Conseguir la cocina que se adapte a las necesidades de los habitantes de la vivienda supone una continua toma de decisiones. Una de las más importantes es la del método de cocción. Los sistemas de cocción más comunes son la cocina a gas, la vitrocerámica y la inducción. Pero ¿qué características presenta cada uno?
El gas
La cocina de gas es la que consume menos energía y, por tanto, el más económico para el bolsillo. Es más rápido que la vitrocerámica, ya que no se tiene que esperar a que la cocina se caliente y la llama se puede regular manualmente.
Entre sus desventajas se encuentra la limpieza, más engorrosa que la de la vitrocerámica, y la necesidad de tener una bombona de repuesto siempre a mano. También se debe tener en cuenta que se debe revisar la instalación de gas periódicamente para un óptimo funcionamiento.
Existe otro sistema, de uso más minoritario, compuesto de placas de superficie de cristal que funcionan con gas. Este es más práctico a la hora de limpiar, tiene un diseño más moderno y sigue siendo igual de barato.
La vitrocerámica
Además de la estética, la comodidad en la limpieza es la principal ventaja que ofrecen las vitrocerámicas. Los mandos sensitivos que incorporan permiten regular su potencia con el simple toque de un dedo. Algunos modelos disponen incluso de sistemas de cocción programables.

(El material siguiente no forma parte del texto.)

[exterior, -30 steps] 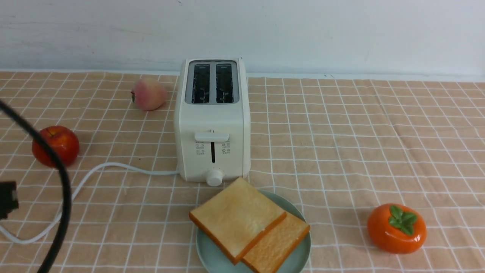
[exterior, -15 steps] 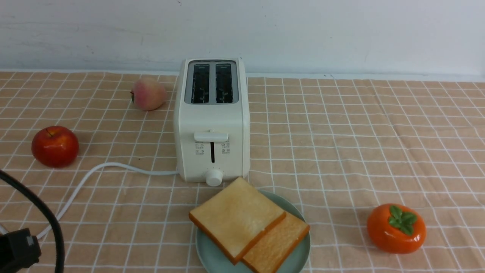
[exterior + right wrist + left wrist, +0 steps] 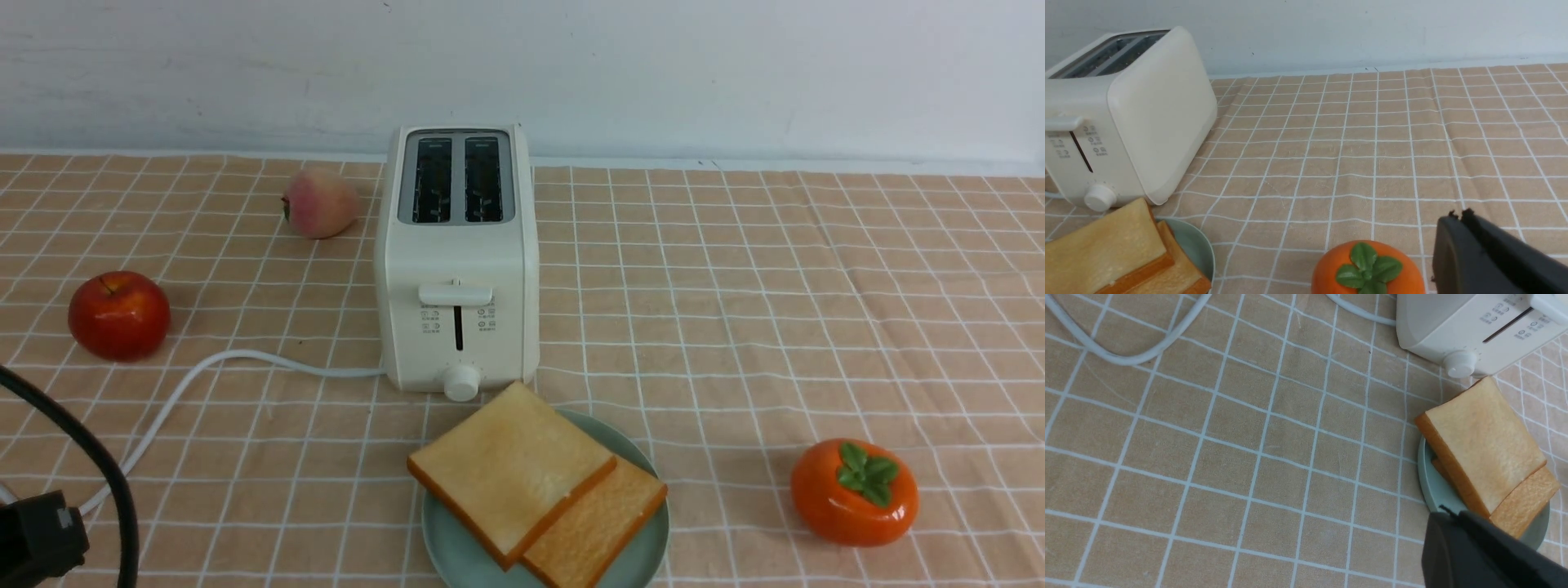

Además de que tardan más tiempo para calentar, el mayor inconveniente de este sistema es su alto consumo eléctrico. También hay que tener en cuenta que las placas vitrocerámicas son más caras que una cocina de gas, con lo que la inversión en la compra e instalación también será mayor. Por último, aunque resisten bien los golpes, presentan la desventaja de que se rallan con facilidad.
Placas de inducción
Las placas de inducción son ya el sistema de cocina preferido por muchos. Aunque en apariencia son iguales a las vitrocerámicas, ya que la superficie de ambas es de vidrio cerámico, su funcionamiento es diferente. El calor lo genera un mecanismo de campos magnéticos que calientan directamente el recipiente, sin que aumente la temperatura del cristal intermedio. Este sistema reduce el riesgo de quemaduras y evita que se tenga que esperar a que la placa se enfríe para limpiarla. Además, estas placas calientan el doble de rápido que las vitrocerámicas, reduciendo por tanto el consumo eléctrico.
Entre sus desventajas se halla el precio, bastante más elevado que el de las vitrocerámicas y muy por encima del de las placas de gas, y que no permiten el uso de algunos recipientes como los de barro, los de aluminio o aquellos en los que no se adhiera un imán.